Thursday, May 27, 2010

Writing, Painting, Bumming...

Of those three, bumming would make up more than half of my life ever since I graduated this March. My laptop crashed at the airport, when I was about to leave Bacolod (after a six-hour bus-ride from Dumaguete). I lost all my recent files since I didn't update my backup copy. At first I was just staring at my laptop, devastated at the fact that I'd lost the four short stories I'd started but haven't finished. Also lost my nonfiction piece where I wrote about Siquijor.

But for some reason, I was relieved. I started to just chill. Two days after it sank in that I really, really did lose those darned pieces, I was happy. I never thought that losing something important can actually be liberating. See, I feel as though I've gotten into a rut. I keep writing, and the more I write (and oh do I write a lot!), the more I get weighed down by everything I've already written. All those stories felt like a hundred-pound weight on my back. I wondered if that was how tortoises felt.

I couldn't seem to go beyond what I've already made.

I don't understand why it happened, but the spontaneity I had when I took writing seriously a year ago was quelled. My finished works became shackles, my memory of them a steel ball I'd been dragging by my ankles. What's already there was burned not only in my hard disk but my brain.

I remember how, when I began, I would write in a frenzy. It all came out so easily. Didn't even need to discipline myself. I was writing out of instinct, sitting and typing from 7am to 12mn (with eating and bathroom and jogging breaks of course). Perhaps that was the time my muse really took over. Though come to think of it, I'm not really sure what a muse is, what my muse is.

When I was in Bacolod, my cofellow, Jordan mentioned something about three sources for one's art: The duende, the angel, and the muse. I guess he was referring to Federico Garcia Lorca's theory of this triune inspiration. I found an ebook of Lorca's book "In Search of Duende" and am planning to read it one of these days, though I'd much prefer a real book version I can hold and use as a pillow to sleep on.

The duende seems to be the one that had me in its grips back then. Lorca uses Goethe's words in defining the duende as ‘A mysterious force that everyone feels and no philosopher has explained.’
It has a visceral effect on both the creator and the audience. Like the trance music I love listening to, it just takes you away, letting you ride the cadence of light and life. Duende sounds very much like Greek energeia and daimon, then.

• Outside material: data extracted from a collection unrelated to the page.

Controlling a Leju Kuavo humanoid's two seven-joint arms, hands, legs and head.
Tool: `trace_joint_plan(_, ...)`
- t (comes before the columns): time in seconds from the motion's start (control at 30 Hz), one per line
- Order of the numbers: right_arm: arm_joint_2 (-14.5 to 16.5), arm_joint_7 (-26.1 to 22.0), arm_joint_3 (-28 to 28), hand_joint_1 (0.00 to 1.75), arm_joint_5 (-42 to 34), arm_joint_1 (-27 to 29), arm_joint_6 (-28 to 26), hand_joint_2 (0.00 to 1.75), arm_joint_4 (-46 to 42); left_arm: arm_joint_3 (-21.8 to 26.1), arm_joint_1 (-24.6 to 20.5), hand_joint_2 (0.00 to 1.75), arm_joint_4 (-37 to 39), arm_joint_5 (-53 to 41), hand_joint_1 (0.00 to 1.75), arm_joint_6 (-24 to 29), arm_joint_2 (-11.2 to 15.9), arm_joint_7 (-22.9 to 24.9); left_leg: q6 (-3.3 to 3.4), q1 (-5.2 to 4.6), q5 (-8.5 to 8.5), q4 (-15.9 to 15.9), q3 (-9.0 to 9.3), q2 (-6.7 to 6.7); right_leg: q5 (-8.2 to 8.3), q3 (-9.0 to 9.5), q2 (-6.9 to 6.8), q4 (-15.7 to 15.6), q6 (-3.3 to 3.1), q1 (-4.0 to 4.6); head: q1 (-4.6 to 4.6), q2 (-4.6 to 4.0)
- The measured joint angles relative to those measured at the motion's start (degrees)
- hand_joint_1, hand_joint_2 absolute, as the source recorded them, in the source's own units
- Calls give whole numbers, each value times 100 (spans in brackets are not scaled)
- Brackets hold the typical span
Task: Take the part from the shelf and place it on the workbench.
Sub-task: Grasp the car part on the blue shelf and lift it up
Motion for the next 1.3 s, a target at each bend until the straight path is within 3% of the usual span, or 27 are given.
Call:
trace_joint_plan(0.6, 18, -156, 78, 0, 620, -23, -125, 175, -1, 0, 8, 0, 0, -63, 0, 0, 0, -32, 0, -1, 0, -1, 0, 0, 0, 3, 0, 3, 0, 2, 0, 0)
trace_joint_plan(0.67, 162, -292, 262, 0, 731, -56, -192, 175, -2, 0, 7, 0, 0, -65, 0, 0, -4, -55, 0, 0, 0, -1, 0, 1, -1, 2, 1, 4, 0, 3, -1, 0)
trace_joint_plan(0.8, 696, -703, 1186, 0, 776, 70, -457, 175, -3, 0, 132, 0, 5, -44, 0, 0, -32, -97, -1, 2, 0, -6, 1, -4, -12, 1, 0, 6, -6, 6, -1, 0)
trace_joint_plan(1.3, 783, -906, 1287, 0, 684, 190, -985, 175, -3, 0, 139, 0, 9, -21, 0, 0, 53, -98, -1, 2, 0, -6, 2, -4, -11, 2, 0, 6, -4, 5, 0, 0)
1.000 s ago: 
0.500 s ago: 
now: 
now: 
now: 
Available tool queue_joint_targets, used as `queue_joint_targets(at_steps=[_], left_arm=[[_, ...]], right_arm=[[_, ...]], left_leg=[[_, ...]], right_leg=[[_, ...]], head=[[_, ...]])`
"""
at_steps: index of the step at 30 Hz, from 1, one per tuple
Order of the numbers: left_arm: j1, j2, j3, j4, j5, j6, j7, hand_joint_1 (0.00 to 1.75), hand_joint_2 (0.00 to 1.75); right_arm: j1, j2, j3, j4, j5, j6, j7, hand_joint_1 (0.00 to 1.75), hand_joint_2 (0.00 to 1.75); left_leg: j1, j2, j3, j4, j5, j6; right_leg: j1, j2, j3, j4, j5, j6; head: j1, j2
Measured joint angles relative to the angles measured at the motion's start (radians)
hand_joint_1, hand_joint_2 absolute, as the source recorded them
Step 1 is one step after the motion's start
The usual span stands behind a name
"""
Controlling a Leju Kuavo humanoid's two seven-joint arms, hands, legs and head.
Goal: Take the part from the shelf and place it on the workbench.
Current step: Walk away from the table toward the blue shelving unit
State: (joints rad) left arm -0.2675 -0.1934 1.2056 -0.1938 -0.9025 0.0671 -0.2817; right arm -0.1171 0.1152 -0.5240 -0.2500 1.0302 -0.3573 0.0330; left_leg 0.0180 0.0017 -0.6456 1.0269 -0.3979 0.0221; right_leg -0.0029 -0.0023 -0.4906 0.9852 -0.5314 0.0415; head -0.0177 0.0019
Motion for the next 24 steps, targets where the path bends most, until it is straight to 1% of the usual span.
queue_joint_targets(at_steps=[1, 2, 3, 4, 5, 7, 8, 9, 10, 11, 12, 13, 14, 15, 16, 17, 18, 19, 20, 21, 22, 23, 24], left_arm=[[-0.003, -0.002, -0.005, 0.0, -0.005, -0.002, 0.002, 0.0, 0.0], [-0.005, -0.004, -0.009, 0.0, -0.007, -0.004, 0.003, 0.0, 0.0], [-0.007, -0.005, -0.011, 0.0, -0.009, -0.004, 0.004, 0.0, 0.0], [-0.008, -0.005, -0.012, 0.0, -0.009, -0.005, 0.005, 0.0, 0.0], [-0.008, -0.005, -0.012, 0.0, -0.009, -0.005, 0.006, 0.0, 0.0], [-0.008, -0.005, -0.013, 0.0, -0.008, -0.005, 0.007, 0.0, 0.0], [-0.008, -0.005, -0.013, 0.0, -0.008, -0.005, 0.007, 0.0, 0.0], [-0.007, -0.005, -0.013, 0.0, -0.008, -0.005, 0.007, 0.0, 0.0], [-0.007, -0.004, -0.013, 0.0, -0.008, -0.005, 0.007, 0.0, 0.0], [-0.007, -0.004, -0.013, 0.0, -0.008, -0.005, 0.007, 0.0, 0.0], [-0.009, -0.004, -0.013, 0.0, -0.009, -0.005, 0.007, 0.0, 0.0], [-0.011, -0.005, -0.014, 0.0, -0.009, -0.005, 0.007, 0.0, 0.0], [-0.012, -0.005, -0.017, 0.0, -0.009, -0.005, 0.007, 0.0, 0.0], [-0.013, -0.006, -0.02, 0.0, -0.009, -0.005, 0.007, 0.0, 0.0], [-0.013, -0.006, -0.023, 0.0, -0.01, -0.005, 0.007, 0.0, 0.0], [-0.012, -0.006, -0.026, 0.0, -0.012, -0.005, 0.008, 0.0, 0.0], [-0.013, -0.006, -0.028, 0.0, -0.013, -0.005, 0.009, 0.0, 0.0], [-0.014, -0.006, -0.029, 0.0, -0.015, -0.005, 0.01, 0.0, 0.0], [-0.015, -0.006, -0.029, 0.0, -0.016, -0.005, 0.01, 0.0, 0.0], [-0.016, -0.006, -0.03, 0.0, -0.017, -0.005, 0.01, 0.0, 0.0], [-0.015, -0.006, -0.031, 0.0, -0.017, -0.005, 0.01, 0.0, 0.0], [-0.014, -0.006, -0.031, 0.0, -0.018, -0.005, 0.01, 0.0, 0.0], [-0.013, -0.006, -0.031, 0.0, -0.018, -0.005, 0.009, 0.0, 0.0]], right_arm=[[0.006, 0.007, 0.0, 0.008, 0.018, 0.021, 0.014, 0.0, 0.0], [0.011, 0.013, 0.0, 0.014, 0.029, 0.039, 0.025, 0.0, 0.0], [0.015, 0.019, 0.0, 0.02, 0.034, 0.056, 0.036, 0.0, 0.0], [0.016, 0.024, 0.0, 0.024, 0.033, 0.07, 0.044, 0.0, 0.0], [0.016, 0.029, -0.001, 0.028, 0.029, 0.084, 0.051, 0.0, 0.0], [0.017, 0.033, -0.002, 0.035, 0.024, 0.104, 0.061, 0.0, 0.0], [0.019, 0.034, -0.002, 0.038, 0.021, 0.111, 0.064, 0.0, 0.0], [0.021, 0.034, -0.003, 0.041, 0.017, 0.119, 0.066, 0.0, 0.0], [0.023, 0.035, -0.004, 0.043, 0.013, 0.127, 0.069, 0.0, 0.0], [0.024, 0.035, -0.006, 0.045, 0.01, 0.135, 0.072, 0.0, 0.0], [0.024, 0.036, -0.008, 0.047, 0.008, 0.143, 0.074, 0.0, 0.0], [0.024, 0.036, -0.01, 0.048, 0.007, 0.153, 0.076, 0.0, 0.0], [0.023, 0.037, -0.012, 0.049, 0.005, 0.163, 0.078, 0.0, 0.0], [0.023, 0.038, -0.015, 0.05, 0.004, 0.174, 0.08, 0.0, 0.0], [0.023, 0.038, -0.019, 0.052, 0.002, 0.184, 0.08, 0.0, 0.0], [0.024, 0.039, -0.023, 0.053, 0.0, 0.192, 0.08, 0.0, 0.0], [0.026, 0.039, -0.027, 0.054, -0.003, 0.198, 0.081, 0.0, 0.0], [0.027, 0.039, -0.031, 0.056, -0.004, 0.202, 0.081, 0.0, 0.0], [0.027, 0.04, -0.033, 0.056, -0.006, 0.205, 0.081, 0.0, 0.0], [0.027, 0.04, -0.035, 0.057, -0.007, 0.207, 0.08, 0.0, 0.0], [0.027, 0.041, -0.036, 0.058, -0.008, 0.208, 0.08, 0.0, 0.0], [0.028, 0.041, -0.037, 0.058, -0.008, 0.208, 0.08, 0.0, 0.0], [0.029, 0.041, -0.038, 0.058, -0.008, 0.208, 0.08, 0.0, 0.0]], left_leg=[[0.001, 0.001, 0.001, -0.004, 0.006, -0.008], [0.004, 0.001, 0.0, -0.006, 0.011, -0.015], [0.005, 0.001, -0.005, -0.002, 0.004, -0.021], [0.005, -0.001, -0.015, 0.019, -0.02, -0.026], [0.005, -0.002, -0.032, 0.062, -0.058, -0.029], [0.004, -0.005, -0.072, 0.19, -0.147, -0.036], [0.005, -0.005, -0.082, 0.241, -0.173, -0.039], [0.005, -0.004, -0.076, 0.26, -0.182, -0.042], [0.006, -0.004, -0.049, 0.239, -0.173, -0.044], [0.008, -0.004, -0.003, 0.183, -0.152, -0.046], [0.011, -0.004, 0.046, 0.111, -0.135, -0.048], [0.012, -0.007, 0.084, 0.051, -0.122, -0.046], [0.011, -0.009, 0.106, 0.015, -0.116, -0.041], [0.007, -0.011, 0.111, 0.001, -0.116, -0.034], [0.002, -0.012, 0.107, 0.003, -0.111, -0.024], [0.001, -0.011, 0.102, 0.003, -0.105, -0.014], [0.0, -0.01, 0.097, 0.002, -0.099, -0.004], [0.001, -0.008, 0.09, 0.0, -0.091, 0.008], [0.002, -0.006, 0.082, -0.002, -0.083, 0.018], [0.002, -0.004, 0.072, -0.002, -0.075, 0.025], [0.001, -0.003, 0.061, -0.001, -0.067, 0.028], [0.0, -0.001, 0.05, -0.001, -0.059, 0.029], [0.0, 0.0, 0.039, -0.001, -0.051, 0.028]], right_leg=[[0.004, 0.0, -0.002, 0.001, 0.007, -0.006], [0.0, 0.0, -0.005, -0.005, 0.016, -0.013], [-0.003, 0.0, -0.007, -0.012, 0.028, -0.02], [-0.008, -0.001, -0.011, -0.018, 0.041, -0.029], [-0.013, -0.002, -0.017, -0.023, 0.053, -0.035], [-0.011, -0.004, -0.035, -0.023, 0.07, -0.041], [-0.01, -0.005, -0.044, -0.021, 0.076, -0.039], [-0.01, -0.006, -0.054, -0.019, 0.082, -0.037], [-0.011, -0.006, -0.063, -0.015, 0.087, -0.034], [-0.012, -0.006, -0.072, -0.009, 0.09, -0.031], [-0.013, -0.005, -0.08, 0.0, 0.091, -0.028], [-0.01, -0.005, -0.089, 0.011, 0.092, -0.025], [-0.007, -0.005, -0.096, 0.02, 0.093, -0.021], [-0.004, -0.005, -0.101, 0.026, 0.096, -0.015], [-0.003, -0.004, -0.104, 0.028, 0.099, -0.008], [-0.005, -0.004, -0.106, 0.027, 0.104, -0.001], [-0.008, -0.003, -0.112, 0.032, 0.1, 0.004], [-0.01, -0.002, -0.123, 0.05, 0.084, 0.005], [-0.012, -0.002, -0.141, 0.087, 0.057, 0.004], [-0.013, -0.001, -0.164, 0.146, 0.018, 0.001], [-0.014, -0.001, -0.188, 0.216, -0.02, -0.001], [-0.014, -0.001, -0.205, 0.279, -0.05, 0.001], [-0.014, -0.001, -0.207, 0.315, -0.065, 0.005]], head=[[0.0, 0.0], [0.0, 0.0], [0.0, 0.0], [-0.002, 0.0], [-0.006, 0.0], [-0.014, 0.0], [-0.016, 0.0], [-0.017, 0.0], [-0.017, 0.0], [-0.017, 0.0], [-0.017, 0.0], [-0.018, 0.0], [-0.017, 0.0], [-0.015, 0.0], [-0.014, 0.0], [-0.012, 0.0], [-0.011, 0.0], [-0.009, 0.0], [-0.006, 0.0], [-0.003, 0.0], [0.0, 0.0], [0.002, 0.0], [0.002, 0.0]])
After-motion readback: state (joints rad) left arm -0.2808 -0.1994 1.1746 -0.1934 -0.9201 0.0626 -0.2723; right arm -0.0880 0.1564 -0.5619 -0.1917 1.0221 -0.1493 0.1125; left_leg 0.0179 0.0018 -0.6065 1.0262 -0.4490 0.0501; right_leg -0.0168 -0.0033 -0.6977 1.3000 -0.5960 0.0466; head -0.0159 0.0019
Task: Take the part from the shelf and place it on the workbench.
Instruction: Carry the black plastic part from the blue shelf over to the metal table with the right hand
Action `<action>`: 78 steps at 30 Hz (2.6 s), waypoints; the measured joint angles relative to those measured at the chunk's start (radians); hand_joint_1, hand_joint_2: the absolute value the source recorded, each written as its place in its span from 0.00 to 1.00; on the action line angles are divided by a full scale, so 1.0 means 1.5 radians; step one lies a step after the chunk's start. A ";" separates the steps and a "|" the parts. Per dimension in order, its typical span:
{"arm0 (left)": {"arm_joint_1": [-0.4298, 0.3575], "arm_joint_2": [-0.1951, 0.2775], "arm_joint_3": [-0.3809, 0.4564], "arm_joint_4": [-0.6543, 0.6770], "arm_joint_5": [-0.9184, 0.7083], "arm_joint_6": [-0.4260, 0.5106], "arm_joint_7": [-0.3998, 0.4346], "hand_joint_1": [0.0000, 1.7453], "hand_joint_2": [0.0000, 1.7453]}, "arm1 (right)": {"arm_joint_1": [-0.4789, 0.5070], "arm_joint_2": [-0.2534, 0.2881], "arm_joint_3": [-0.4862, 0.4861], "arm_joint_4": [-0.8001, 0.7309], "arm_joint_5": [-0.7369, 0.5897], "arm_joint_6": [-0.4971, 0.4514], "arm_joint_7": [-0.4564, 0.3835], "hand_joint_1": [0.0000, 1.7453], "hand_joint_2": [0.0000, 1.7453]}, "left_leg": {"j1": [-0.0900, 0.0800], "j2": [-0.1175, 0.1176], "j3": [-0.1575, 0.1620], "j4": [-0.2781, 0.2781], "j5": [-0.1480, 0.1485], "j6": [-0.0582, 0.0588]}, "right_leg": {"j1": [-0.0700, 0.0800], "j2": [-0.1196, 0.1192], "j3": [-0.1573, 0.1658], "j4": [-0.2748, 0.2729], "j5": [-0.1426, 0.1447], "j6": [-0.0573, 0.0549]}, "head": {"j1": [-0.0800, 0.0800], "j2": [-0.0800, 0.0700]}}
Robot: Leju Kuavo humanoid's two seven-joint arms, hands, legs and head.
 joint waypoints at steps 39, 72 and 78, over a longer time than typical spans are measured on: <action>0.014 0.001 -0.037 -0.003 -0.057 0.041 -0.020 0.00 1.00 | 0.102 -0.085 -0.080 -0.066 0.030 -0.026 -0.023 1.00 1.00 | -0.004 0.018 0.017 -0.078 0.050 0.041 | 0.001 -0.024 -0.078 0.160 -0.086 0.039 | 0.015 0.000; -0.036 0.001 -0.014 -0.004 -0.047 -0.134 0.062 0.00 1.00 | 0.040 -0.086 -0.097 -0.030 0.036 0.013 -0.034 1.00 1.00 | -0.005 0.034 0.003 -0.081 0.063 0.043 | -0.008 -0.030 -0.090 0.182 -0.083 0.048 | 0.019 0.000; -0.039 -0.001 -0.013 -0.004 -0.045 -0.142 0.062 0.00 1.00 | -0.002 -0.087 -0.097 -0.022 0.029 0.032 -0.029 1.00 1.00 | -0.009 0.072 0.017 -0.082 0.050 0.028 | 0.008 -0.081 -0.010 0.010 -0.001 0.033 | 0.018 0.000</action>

Meanwhile here are the other two, the angel and the muse, summed up as light and form: 


"The angel dazzles...there is no way to oppose their light, since they beat their wings of steel in an atmosphere of predestination."

"The Muse stirs the intellect, bringing a landscape of columns and an illusory taste of laurel, and intellect is often poetry’s enemy, since it limits too much, since it lifts the poet into the bondage of aristocratic fineness..."

 It appears that artists are supposed to subdue these two. I think I have a vague understanding of what Lorca means. Maybe it's about not letting the angel sweep us off our feet and direct our hands in weaving our destinies. Maybe it's about holding on to the ground when the muse tries to lift us up to the pedestal overlooking the world's glory and folly.

Maybe its about letting our souls accompany earth and life as it is churned out in this cycle of fire, tears, blood, and death.


Maybe I'm talking too much.

All I really want is to have that ease again. And I seem to be contradicting myself since what I'm writing now is just gushing out of me, mental diarrhea.


I'm guessing all I really needed to do was to sit down and write. Forget about all those lost files. Forget about those stories I've already written.


Time to create new things.

Beautiful things.

A thing is new only once. Beautiful things happen only once. Maybe that's why Lorca wrote "[t]he duende never repeats itself, any more than the waves of the sea do in a storm." That's something I should never forget.